The unique position of a Dumbo remake that focuses on the human perspective is that you can tell the original story of Dumbo in the first act of the movie. Unlike other Disney remakes that take the original films as a roadmap and hit every plot point note for note, Dumbo hits the dramatic beats of the original early, and the struggling Medici Bros.

Tim Burton isn’t a stranger to taking a pile of studio money to do something absurd. Batman Returns, the last time Keaton and DeVito were pitted against one another, took Warner Brothers’ money to turn a superhero franchise into the most expensive expressionistic arthouse film ever made. In Dumbo, Burton takes Disney’s money to tell a story about a major entertainment company buying another in order to get the intellectual property (or, in this case, the incredible flying elephant) they want as a part of their empire. Say what you want about Burton, he clearly was given as much leeway as he wanted with this movie.
The move to Dreamland introduces Colette Marchant (Eva Green), who acts as both an acrobat in the Dreamland Coliseum and, bitterly, as arm candy for Vandevere. Forced to merge her act with Dumbo, she becomes close with the Ferriers and Dumbo and becomes envious of their misfit chosen family. A well-trodden Tim Burton trope, but I enjoyed it anyway.
Ultimately, Dumbo feels like three mini-movies. The first act is the original movie truncated, the second act is the circus becoming a part of Dreamland and the consequences of that merger, and the third is a rescue and escape heist involving Dumbo, Mrs. Jumbo, and the Medici troupe. While I thought it worked well, I feel like this might be a “your mileage may vary” sort of thing.

Many of Burton’s usual collaborators behind the scenes are back, including composer Danny Elfman. While other Disney remakes felt compelled to shove the original musical numbers into the narrative regardless of whether it made sense (like The Jungle Book), Elfman instead elects to bring songs back through ideas and motifs in the score, with notable exceptions of tear-jerker Baby Mine and a brilliant reinterpretation of Pink Elephants.
Some of the narrative threads, like a romance between Holt and Colette, never get the screen time needed to feel earned. Despite being vital to the story, the performances from the kids in the film are disappointingly flat, and while I respect and appreciate the direction Milly’s science fascination and independence was going for, it came off very one-dimensional and shoehorned in execution.
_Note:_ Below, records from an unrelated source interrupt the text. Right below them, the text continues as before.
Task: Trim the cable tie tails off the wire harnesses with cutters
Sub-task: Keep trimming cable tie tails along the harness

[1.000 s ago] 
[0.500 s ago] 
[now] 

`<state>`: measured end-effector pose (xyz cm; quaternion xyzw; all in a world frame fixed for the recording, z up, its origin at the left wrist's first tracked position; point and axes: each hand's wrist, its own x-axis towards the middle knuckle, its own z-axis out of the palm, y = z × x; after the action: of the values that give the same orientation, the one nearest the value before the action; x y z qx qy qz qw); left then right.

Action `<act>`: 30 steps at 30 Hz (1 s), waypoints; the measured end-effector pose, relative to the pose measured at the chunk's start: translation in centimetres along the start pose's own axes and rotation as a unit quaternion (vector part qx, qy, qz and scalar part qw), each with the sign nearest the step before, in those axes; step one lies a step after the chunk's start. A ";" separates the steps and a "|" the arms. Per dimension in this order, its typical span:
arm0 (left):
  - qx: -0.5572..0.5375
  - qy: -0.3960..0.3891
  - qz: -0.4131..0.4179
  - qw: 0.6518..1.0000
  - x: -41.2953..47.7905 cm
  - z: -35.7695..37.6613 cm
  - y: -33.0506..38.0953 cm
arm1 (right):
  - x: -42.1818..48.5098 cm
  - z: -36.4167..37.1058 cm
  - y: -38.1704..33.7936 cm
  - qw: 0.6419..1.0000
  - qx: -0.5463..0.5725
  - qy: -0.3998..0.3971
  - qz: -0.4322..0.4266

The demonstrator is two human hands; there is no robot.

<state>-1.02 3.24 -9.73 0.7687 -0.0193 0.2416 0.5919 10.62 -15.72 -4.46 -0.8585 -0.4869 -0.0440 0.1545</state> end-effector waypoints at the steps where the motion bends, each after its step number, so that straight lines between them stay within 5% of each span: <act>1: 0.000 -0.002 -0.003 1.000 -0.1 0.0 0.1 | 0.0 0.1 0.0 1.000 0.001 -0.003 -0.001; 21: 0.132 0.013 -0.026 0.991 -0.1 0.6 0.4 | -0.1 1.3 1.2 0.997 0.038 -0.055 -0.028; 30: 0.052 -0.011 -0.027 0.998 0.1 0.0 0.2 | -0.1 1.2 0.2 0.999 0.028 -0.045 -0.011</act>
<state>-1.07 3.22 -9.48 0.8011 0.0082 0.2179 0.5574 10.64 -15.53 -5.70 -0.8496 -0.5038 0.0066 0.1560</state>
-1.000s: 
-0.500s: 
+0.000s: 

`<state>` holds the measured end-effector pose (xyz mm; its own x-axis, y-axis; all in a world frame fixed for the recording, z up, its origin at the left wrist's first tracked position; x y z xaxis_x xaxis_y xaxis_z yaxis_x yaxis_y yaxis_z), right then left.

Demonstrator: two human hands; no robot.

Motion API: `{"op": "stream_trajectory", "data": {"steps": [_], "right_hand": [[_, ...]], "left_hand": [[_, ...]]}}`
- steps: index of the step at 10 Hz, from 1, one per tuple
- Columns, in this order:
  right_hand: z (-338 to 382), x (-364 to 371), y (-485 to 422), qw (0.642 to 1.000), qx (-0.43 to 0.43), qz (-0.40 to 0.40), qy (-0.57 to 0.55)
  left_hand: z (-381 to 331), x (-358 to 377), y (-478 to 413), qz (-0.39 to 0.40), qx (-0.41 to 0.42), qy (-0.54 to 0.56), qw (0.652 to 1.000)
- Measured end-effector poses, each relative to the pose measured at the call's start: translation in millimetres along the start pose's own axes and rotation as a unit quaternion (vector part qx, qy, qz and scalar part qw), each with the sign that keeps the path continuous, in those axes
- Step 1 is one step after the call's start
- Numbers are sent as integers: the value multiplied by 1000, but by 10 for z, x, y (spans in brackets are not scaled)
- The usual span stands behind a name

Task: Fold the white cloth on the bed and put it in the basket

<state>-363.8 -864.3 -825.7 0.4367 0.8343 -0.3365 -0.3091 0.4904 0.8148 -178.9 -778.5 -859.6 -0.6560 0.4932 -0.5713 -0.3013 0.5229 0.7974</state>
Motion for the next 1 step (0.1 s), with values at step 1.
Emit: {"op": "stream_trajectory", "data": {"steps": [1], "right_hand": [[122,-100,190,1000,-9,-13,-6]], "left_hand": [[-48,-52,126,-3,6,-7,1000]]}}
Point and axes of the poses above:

But I consider these asterisks, like with the original, that seldom take away from the overall enjoyable experience of the film.
I really enjoyed this version of Dumbo, giant ears and all. I’m happy Tim Burton got to apply his quirks in a way that sparked my imagination and delivered the emotional gut punch Dumbo has always been known for. Where the film falls short, it ultimately falls short in the attempt to do something different, which I vastly prefer to succeeding at copying something that already exists. Maybe this Dumbo doesn’t soar, but to borrow from another Disney film I hope doesn’t get a live-action remake, it’s certainly falling with style.